Hereford Films reacts to EIS funding report

The Enterprise Investment Scheme, an HMRC programme which offers qualifying investors a 30% rebate against their income tax (as well as other benefits) has been a staple of UK film finance for twenty years. In light of Screen International’s recent report that EIS tax relief on UK film production has been effectively scrapped, we spoke to Hereford Films CEO Jonathan Sothcott, an independent producer with 40 films to his name, who has raised over $20 million of film finance over the last decade.

Jonathan what is your take on the changes to EIS funding, their causes and the repercussions this will have on the British film industry?

Last year HMRC changed the criteria to make film companies qualify for EIS tax relief for investors.
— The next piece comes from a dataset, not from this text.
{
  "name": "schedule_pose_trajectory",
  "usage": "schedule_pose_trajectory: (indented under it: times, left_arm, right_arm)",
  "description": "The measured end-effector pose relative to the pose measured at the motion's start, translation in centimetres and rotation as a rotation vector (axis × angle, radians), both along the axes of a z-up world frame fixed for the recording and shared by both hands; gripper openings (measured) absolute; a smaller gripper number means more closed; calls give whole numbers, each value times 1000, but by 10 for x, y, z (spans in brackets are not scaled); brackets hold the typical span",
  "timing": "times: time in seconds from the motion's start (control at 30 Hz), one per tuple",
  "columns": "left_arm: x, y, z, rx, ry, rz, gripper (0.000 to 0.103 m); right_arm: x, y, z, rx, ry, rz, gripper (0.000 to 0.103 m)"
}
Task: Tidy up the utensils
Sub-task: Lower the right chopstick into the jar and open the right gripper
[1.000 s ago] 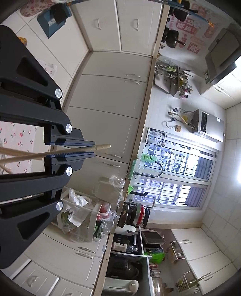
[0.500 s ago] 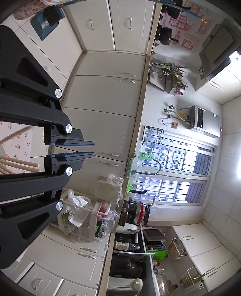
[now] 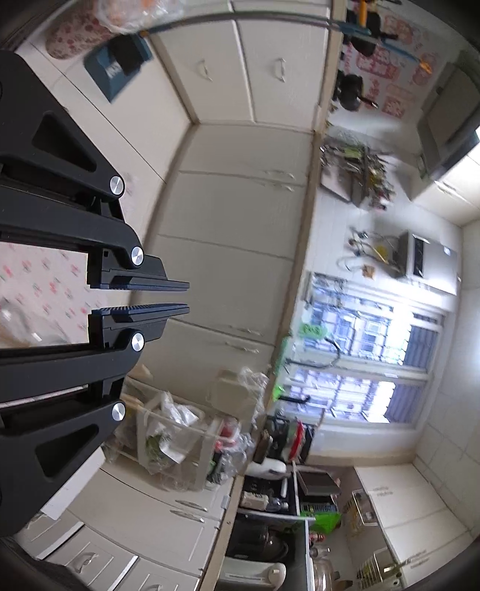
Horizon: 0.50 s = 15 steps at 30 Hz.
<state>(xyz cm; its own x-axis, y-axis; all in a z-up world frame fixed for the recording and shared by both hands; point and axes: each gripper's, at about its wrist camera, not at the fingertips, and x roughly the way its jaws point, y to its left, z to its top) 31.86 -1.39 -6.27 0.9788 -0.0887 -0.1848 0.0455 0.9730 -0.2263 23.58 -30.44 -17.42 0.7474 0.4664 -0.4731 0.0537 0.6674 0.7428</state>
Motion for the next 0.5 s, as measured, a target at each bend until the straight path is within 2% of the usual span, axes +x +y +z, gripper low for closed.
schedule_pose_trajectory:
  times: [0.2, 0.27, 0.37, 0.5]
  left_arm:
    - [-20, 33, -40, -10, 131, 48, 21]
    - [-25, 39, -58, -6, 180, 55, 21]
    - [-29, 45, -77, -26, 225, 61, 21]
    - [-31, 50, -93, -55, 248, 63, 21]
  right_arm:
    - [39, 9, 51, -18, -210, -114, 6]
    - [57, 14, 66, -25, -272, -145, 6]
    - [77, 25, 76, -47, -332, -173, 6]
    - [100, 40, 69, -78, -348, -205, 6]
In the past the money raised could be used to fund film production, so long as there were no pre-sales in place. Unfortunately, certain producers were exploiting this by effectively agreeing pre-sales of 50% of the film’s budget on the quiet, then offering this, the 20% UK Film Producers’ Tax Credit and and the 30% tax break to investors as a tax free fait accompli. So HMRC introduced a new ‘Risk to Capital’ condition, where you have to prove definitively that the investor capital is actively at risk. I think this is fair enough. However, the bigger change is that they will no longer allow EIS funding to be used on film production at all – the money can only be used to grown the production business in the long term through investment in technology and human resources. This is a nice idea but it is neither sexy for investors or particularly practical in a perpetually changeable business. In order to attract EIS investment one has to submit a business plan and various supporting documents to HMRC’s Advance Assurance department. This is in order to get a letter from them saying that your company will qualify for EIS relief. No shrewd investor will put money into an EIS of any kind without the Advance Assurance. I know of producers who are still waiting to hear back after 10 months and are effectively stuck in a holding pattern of being unable to raise finance because of an effectively broken system. As to the repercussions I think it will be pretty disastrous and lower budget independent films which are not funded with soft money will have a 60-70% drop off in production. I think it could significantly cripple a large sector of the industry.
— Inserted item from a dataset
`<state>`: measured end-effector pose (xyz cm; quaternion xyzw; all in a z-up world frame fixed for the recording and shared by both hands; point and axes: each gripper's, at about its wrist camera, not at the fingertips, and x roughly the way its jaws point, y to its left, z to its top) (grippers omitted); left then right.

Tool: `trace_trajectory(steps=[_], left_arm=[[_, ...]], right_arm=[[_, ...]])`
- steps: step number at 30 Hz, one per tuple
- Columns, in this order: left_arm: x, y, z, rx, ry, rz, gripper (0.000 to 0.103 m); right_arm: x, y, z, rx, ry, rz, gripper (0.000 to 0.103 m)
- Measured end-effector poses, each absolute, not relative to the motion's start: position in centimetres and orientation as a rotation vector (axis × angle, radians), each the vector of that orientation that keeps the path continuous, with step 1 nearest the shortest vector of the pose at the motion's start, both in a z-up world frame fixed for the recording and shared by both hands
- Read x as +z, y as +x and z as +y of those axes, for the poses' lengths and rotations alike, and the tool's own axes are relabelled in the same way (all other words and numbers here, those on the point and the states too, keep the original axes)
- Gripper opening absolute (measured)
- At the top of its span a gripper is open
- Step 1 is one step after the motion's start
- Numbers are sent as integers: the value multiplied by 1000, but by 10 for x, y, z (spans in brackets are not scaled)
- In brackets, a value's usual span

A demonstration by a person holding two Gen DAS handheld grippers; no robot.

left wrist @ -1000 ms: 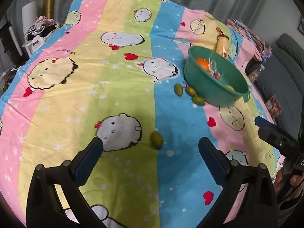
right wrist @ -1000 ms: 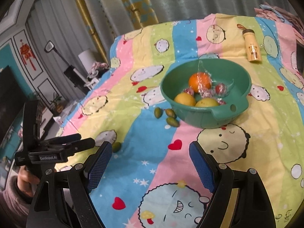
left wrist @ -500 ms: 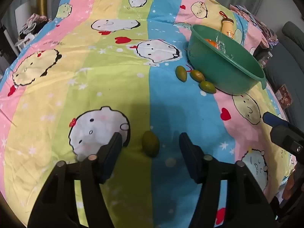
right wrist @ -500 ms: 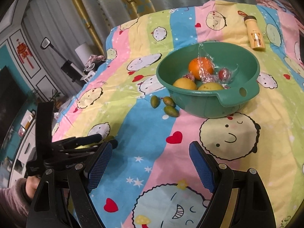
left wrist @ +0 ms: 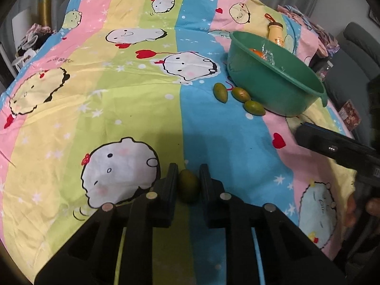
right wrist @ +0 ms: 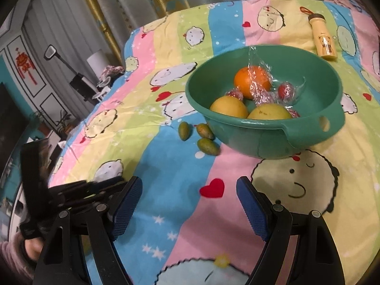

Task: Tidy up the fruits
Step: 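Move the right gripper to another green olive and close on it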

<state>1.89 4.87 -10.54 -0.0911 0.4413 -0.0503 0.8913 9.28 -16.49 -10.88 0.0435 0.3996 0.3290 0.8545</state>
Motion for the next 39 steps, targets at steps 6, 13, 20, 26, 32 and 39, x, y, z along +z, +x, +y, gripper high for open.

What did you think of the Screen International article?

It was great – finally someone is talking about this dreadful problem at the heart of the film industry – I’m just amazed it took so long to be the focus of a significant news piece. I think it was deliberately non-alarmist but I expect there to be a lot more articles about this and they will be less optimistic as more and more people can’t get their films together.


So who will this effect?

I think it will affect the whole industry – Ingenious have already cancelled all of their media EIS which is a significant statement. It will affect everyone from the big companies like them through to the first time producers who painstakingly raise £1 million to make a film with theatrical ambitions.


Will it benefit anyone?

I would imagine it would help people in the animation and perhaps virtual reality sectors but I really can’t see any bona fide positive in this for film production companies.

Will it affect you?

No, we have actually never done EIS funding, just some Seed EIS in the past, but that’s capped at £150,000 per company.
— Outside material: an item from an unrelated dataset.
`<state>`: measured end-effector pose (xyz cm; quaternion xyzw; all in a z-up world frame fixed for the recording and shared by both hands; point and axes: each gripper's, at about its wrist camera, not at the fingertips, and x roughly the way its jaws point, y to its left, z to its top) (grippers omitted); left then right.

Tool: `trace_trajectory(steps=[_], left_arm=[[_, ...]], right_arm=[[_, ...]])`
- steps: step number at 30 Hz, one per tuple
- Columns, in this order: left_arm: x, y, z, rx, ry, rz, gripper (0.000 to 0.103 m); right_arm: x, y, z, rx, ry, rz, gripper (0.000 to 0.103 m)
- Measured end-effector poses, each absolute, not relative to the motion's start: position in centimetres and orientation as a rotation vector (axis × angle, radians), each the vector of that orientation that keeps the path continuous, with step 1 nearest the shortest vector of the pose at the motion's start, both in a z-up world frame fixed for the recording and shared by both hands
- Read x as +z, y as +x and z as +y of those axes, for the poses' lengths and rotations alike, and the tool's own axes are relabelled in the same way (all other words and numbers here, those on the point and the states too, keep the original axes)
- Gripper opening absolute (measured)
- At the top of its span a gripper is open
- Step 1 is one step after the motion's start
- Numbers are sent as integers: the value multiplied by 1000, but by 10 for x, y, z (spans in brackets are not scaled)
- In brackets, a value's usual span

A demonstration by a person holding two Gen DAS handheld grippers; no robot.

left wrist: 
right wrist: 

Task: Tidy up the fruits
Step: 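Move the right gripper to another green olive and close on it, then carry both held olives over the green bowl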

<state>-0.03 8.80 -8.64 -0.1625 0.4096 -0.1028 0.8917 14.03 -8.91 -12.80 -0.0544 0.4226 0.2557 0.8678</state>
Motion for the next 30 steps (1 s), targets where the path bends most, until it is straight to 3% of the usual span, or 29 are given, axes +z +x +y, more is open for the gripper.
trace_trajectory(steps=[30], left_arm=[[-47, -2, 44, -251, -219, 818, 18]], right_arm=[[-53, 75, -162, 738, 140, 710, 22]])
What would you like to see happen next?

HMRC need to provide an alternative mechanism to incentivise investment in production finance. They cannot pass the buck to soft money eg the BFI as they only fund a certain type of movie and we need to be a broad church industry, not just make the films that public bodies think we should be making. If they wanted to truly help Britain become the most attractive place in Europe to make films they could up the tax credit to 30%, but that in itself is very different from encouraging inward investment into our domestic industry. Hopefully the Government (whoever it is by then!) will address this in the budget later in the year.